Exercise data:
○ ○ ○ ○ ○

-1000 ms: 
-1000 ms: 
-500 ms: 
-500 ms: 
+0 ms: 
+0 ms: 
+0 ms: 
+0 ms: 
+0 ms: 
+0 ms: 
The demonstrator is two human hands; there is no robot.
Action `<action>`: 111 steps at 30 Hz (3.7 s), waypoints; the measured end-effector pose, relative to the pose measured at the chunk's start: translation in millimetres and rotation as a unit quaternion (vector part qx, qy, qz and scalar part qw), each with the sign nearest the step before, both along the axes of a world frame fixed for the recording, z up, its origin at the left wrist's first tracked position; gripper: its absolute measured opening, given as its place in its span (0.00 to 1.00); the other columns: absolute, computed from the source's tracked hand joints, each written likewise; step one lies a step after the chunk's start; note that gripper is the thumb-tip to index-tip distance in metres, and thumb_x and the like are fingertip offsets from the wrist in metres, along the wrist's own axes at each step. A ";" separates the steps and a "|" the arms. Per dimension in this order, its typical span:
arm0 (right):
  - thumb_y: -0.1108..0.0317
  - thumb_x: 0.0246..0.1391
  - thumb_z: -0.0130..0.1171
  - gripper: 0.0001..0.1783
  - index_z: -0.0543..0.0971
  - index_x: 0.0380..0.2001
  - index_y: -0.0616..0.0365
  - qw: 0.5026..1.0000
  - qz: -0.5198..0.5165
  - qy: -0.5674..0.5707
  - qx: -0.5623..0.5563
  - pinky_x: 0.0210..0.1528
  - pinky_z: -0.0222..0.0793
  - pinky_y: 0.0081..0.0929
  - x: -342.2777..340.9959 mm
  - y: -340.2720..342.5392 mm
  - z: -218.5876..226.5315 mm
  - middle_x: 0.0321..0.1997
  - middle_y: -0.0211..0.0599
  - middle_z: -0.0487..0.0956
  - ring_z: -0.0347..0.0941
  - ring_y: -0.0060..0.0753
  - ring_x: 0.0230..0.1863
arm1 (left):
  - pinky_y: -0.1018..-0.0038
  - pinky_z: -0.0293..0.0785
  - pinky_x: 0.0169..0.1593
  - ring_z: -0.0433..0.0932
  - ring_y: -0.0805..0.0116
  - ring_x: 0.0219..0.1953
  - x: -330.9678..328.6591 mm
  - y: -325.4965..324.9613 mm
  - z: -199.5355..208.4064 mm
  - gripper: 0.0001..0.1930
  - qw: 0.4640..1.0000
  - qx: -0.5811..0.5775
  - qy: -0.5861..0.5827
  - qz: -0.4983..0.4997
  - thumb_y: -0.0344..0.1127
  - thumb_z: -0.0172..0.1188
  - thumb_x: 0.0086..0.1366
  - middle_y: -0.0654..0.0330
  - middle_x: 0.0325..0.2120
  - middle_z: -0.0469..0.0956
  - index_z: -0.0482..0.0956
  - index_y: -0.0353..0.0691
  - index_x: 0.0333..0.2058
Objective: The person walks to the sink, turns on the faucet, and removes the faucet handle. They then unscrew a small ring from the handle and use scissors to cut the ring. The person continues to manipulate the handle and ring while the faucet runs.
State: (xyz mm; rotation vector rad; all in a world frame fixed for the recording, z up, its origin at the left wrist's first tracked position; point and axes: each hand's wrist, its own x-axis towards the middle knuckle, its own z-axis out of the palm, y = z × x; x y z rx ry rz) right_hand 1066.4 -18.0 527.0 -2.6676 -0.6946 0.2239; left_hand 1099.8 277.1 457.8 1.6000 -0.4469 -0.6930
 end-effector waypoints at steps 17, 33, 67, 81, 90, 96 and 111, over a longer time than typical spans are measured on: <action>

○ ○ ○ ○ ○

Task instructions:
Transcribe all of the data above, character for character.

Solution for this task:
-1000 ms: 
-1000 ms: 
-500 ms: 
-500 ms: 
+0 ms: 
+0 ms: 
+0 ms: 
+0 ms: 
+0 ms: 
+0 ms: 
The demonstrator is two human hands; there is no robot.
Action `<action>`: 111 steps at 30 Hz (3.7 s), waypoints; the measured end-effector pose, relative to the pose measured at the chunk's start: translation in millimetres and rotation as a unit quaternion (vector part qx, qy, qz and scalar part qw), each with the sign nearest the step before, both along the axes of a world frame fixed for the recording, z up, its origin at the left wrist's first tracked position; gripper: its absolute measured opening, given as its place in its span (0.00 to 1.00); the other columns: absolute, computed from the source's tracked hand joints, each written likewise; step one lies a step after the chunk's start; note that gripper is the thumb-tip to index-tip distance in metres, and thumb_x and the like are fingertip offsets from the wrist in metres, along the wrist's own axes at each step. A ";" separates the steps and a "|" the arms. Per dimension in this order, its typical span:
arm0 (right):
  - thumb_y: -0.1108..0.0317
  - thumb_x: 0.0246..0.1391
  - thumb_z: -0.0130..0.1171
  - gripper: 0.0001..0.1783
  - index_z: -0.0543..0.0971
  - index_x: 0.0380..0.2001
  - index_y: -0.0616..0.0365
  - qw: 0.5026..1.0000
  - qz: -0.5198..0.5165
  - qy: -0.5674..0.5707
  - qx: -0.5623..0.5563
  - pinky_x: 0.0210..0.1528
  - pinky_z: -0.0222..0.0793
  - pinky_y: 0.0081..0.0929
  - x: -342.2777..340.9959 mm
  - y: -340.2720..342.5392 mm
  - z: -218.5876..226.5315 mm
  - middle_x: 0.0321..0.1997
  - middle_y: -0.0211..0.0599
  - middle_z: -0.0487..0.0956
  - ring_z: -0.0347..0.0941
  - ring_y: -0.0060..0.0753
  - ring_x: 0.0230..0.1863
arm1 (left):
  - pinky_y: -0.1018..-0.0038
  - pinky_z: -0.0293..0.0785
  - pinky_x: 0.0169..0.1593
  - ring_z: -0.0433..0.0932
  - ring_y: -0.0805..0.0116
  - ring_x: 0.0219..0.1953
  - x: -330.9678..328.6591 mm
  - y: -325.4965..324.9613 mm
  - z: -199.5355..208.4064 mm
  - gripper: 0.0001..0.1930
  - qw: 0.4640..1.0000
  - qx: -0.5811..0.5775
  - qy: -0.5861..0.5827
  - qz: -0.4983..0.4997
  - thumb_y: -0.0344..0.1127
  - thumb_z: -0.0172..0.1188
  - thumb_x: 0.0086..0.1366
  - middle_y: -0.0654..0.0330
  - middle_x: 0.0325..0.2120
  - middle_z: -0.0469..0.0956
  - index_z: -0.0482..0.0956
  - index_y: -0.0353..0.0691
  - index_x: 0.0333..0.2058
Objective: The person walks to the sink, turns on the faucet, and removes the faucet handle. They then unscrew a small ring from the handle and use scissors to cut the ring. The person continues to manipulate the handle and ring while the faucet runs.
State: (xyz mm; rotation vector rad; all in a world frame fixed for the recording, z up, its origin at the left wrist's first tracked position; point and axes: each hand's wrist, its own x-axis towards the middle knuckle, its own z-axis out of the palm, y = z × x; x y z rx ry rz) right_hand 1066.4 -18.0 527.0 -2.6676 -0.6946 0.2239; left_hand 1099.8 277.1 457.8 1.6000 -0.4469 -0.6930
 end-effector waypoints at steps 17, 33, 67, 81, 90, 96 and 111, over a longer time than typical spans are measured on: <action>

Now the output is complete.